— TASK OBJECTIVE —
Report the number of lines in the data where the word "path" appears, and add no other text.

— DATA LISTING —
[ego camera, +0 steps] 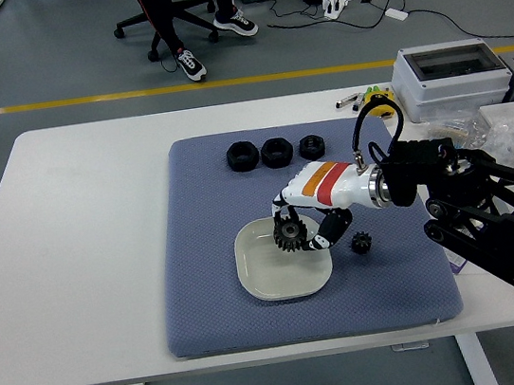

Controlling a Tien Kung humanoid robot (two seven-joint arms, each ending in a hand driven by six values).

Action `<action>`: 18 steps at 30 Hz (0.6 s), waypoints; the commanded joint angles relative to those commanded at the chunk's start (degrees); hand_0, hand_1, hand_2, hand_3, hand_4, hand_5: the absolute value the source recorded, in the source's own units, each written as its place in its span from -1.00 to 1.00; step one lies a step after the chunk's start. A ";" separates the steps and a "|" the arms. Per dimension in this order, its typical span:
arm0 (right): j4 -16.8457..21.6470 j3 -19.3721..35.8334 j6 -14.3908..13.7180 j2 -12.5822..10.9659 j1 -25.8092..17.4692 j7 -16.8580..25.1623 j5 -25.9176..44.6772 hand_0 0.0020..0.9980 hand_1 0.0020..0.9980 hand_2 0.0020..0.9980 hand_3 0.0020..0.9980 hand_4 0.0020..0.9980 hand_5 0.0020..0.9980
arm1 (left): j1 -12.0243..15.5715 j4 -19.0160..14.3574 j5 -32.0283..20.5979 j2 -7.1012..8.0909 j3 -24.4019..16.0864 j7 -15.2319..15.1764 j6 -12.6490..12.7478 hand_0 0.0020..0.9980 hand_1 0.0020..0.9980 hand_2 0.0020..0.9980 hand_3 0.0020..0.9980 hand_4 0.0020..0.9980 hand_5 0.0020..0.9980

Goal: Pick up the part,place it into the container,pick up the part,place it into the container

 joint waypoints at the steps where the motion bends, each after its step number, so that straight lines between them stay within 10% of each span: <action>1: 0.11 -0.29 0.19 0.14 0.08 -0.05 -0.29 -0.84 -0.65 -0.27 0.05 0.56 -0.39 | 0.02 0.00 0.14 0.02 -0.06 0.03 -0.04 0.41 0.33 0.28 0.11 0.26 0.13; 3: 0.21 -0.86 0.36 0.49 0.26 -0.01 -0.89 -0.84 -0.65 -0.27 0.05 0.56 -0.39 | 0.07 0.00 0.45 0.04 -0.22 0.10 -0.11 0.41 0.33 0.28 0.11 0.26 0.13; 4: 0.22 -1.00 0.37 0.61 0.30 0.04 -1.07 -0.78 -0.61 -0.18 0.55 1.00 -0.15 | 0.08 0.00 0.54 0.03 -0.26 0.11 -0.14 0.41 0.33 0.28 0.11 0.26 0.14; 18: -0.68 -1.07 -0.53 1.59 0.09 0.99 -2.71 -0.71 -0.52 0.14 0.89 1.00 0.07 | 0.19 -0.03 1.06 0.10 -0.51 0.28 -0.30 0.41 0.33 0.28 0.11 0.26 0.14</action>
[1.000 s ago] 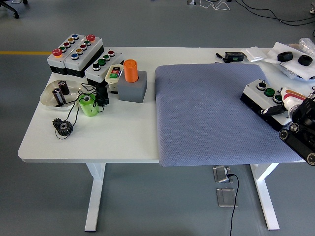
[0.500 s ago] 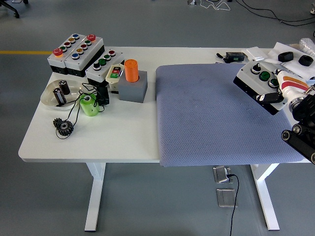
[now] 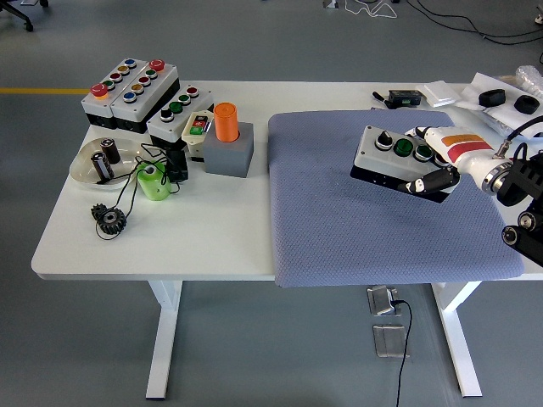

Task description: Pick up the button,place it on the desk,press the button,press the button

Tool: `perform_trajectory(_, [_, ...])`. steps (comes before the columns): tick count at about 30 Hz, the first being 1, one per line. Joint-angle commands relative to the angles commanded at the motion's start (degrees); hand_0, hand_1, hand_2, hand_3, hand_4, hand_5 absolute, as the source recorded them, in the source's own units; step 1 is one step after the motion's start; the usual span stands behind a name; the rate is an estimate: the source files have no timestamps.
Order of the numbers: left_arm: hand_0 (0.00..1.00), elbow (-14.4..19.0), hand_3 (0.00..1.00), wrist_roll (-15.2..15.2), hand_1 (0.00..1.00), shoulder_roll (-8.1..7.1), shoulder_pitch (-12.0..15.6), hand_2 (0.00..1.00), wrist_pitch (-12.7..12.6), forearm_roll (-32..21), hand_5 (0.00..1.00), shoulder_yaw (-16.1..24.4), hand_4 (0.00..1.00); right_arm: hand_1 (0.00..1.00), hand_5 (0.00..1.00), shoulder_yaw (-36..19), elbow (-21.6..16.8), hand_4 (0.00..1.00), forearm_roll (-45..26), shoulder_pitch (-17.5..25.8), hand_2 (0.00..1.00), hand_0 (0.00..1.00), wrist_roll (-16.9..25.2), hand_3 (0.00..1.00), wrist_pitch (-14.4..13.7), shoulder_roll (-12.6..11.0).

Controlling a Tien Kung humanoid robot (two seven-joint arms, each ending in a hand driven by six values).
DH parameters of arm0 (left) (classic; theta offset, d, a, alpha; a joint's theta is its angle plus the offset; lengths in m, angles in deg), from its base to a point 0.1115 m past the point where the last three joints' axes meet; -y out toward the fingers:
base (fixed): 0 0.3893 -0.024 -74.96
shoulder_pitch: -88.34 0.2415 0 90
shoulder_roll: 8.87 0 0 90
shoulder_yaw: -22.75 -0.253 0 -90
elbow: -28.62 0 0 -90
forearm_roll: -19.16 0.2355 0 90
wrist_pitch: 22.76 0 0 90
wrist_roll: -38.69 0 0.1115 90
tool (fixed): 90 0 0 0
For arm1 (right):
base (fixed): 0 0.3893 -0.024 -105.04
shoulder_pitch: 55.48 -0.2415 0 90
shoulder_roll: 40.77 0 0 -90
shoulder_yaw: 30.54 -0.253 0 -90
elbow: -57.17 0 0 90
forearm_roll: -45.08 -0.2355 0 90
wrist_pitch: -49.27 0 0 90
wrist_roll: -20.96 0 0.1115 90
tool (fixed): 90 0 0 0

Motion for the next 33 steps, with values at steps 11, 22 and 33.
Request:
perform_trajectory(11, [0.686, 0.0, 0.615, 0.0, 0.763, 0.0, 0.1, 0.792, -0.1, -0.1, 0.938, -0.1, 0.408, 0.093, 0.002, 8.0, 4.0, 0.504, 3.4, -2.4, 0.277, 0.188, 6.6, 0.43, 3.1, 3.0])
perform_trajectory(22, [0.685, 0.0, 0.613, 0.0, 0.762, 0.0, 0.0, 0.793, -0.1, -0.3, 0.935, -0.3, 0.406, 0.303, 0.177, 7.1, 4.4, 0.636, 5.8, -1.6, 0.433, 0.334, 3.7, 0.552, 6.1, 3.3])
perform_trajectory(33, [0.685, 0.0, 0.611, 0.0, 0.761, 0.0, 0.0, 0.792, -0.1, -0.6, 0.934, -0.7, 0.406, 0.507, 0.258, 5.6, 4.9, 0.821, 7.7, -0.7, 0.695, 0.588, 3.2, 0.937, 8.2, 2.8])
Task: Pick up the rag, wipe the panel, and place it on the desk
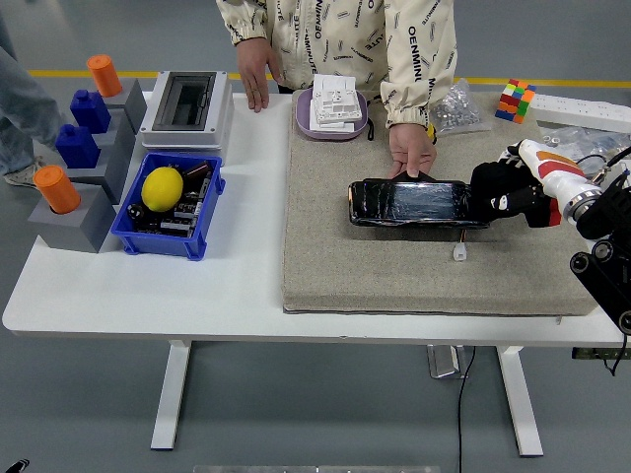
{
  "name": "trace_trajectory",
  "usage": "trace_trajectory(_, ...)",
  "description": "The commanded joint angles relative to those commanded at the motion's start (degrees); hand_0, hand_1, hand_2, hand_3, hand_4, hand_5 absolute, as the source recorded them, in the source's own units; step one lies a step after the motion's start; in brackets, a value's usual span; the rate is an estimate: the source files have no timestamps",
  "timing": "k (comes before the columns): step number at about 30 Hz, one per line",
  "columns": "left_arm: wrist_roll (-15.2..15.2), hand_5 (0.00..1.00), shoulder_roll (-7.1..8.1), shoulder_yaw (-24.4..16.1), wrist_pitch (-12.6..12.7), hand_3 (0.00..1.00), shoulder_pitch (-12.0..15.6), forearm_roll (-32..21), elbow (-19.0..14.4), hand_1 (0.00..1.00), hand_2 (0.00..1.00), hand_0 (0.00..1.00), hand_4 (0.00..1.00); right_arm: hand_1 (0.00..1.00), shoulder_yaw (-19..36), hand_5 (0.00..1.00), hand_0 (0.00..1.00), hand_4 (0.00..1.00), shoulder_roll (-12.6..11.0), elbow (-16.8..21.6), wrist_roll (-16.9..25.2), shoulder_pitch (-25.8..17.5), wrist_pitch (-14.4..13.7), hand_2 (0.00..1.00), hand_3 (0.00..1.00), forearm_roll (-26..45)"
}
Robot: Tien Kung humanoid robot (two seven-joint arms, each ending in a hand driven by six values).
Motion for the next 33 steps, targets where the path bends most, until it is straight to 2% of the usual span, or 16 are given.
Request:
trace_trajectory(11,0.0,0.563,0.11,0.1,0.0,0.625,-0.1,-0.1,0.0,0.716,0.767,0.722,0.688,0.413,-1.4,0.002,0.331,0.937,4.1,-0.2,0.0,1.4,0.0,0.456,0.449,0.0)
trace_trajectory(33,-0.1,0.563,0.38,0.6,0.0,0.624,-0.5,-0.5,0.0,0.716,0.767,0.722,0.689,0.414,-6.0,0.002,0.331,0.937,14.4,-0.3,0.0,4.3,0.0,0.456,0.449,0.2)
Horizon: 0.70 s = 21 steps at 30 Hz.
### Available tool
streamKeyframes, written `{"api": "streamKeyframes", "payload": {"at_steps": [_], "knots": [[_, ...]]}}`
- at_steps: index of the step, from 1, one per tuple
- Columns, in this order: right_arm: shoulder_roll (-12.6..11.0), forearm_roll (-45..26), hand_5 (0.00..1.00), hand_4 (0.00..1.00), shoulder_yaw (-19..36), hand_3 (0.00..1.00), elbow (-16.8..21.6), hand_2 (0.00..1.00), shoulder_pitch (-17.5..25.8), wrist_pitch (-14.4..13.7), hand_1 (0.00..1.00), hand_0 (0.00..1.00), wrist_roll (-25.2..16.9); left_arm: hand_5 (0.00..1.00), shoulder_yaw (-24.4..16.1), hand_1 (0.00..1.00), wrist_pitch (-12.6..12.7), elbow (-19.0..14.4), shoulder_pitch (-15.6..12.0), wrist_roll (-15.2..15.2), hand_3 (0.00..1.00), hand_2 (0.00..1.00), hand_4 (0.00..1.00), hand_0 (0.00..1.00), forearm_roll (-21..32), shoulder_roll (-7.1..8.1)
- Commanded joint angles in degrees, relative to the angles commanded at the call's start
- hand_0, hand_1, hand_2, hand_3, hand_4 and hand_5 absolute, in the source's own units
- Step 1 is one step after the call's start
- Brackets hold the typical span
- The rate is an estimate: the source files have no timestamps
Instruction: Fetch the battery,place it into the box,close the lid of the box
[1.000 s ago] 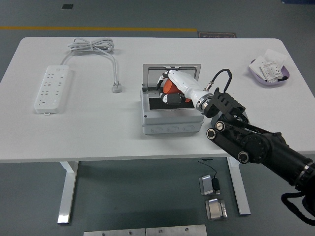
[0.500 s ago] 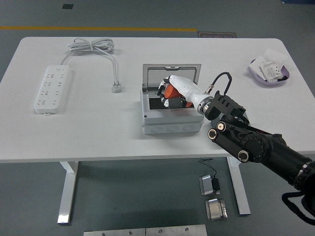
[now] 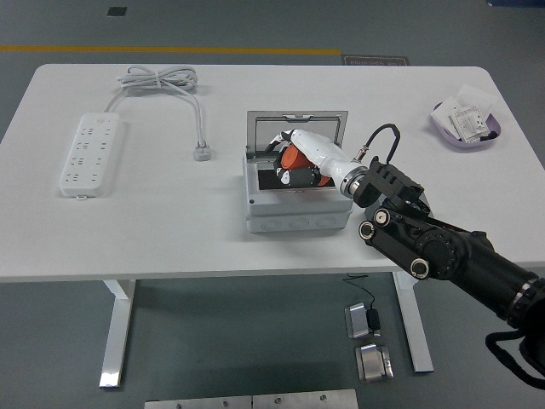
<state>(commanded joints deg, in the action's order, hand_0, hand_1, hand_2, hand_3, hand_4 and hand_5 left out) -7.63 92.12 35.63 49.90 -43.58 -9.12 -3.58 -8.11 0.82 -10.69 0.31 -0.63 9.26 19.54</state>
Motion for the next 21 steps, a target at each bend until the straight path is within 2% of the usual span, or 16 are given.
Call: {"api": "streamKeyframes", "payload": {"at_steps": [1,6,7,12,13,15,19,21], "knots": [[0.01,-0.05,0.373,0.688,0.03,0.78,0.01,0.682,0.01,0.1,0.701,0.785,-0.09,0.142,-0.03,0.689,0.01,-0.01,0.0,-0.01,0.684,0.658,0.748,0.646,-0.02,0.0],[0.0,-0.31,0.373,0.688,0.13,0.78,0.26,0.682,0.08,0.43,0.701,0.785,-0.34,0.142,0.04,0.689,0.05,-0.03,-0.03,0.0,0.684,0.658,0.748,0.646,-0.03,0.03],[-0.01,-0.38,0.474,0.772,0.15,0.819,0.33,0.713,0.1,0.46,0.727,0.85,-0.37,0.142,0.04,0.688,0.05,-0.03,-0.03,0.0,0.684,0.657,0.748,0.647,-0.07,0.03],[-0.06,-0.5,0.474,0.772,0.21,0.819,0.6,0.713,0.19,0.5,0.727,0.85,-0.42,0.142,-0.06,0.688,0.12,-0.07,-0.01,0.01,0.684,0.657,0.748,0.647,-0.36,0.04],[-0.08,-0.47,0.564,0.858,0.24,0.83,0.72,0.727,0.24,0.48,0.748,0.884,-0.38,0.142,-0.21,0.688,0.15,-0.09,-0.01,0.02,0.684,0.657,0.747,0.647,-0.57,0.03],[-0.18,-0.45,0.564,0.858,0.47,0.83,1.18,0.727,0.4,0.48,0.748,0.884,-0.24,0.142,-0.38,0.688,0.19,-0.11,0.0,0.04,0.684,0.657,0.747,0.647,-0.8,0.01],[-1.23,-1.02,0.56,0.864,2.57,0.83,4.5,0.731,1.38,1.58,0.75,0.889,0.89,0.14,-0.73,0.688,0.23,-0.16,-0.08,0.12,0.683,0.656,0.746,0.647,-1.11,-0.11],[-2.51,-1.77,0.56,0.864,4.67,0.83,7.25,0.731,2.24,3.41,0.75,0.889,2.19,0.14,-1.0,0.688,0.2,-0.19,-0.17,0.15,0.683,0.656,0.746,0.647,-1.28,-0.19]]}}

— TASK RESPONSE —
2